Only the pictures are to be left out; please reproduce everything else in the data exactly.

^^^^^^^^

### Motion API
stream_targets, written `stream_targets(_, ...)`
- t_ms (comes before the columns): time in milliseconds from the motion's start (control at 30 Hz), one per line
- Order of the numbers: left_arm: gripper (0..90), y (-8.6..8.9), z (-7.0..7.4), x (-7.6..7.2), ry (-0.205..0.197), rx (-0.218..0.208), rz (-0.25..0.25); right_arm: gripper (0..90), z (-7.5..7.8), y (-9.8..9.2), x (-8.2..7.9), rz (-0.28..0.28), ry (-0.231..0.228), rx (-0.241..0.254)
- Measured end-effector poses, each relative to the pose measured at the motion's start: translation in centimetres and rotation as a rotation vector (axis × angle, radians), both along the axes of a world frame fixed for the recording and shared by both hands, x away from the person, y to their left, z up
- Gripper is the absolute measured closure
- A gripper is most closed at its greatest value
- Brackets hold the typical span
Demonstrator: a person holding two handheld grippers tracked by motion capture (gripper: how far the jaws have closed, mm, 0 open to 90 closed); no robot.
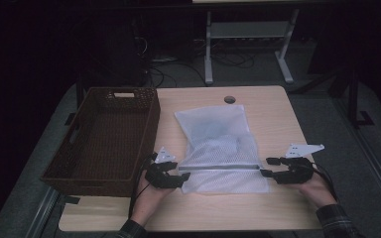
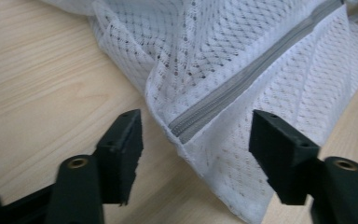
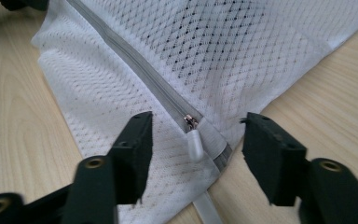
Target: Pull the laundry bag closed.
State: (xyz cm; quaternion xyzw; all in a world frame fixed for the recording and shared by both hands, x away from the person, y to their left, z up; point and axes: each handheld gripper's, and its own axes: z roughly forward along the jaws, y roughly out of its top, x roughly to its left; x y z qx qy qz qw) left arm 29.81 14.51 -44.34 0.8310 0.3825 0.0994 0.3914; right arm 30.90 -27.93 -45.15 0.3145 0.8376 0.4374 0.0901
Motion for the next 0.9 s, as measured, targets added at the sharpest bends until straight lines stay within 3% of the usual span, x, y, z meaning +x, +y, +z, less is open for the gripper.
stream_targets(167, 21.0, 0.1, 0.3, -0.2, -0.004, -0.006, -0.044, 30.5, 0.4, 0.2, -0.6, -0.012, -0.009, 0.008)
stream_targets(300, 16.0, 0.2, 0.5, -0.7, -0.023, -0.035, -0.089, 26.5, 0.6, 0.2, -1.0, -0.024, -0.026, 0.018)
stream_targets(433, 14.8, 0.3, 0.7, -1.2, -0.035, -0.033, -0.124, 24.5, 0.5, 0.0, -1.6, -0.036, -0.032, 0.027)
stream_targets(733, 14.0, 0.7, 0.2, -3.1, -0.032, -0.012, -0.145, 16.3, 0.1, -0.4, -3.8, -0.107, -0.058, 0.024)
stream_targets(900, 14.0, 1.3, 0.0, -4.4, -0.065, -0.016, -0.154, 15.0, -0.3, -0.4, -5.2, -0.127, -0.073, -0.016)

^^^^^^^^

> [OUTPUT FOR THIS EXERCISE]
### Motion API
stream_targets, written `stream_targets(_, ...)`
- t_ms (comes before the columns): time in milliseconds from the motion's start (control at 30 Hz), one per line
- Order of the numbers: left_arm: gripper (0..90), y (-8.6..8.9), z (-7.0..7.4), x (-7.6..7.2), ry (-0.205..0.197), rx (-0.218..0.208), rz (-0.25..0.25); right_arm: gripper (0..90), z (-7.5..7.8), y (-9.8..9.2), x (-8.2..7.9), rz (-0.28..0.28), ry (-0.231..0.228), rx (-0.241..0.254)
- Measured end-effector poses, each relative to the pose measured at the motion's start: translation in centimetres and rotation as a rotation vector (axis × angle, radians), both along the axes of a world frame fixed for the recording and shared by both hands, x away from the person, y to their left, z up
- Gripper is the absolute measured closure
- A gripper is most closed at its greatest value
- Brackets hold the typical span
Demonstrator: a person holding two handheld grippers tracked by motion capture (gripper: how far the jaws have closed, mm, 0 open to 90 closed); no robot.
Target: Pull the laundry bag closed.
State: (xyz cm; quaternion xyzw; all in a world frame fixed for the recording and shared by both hands, x away from the person, y to their left, z up; point and axes: each handheld gripper's, and its own axes: z roughly forward along the jaws, y roughly out of its top, x roughly to its left; x y z qx qy qz qw) left arm 29.81 14.51 -44.34 0.8310 0.3825 0.0994 0.3914; right arm 30.90 -27.93 -45.15 0.3145 0.8376 0.4374 0.0901
Motion for the next 0.9 s, as measured, targets added at the sharpest bends until straight lines stay within 3% of the usual span, x, y, z meaning +x, +y, +z, less is open for the gripper.
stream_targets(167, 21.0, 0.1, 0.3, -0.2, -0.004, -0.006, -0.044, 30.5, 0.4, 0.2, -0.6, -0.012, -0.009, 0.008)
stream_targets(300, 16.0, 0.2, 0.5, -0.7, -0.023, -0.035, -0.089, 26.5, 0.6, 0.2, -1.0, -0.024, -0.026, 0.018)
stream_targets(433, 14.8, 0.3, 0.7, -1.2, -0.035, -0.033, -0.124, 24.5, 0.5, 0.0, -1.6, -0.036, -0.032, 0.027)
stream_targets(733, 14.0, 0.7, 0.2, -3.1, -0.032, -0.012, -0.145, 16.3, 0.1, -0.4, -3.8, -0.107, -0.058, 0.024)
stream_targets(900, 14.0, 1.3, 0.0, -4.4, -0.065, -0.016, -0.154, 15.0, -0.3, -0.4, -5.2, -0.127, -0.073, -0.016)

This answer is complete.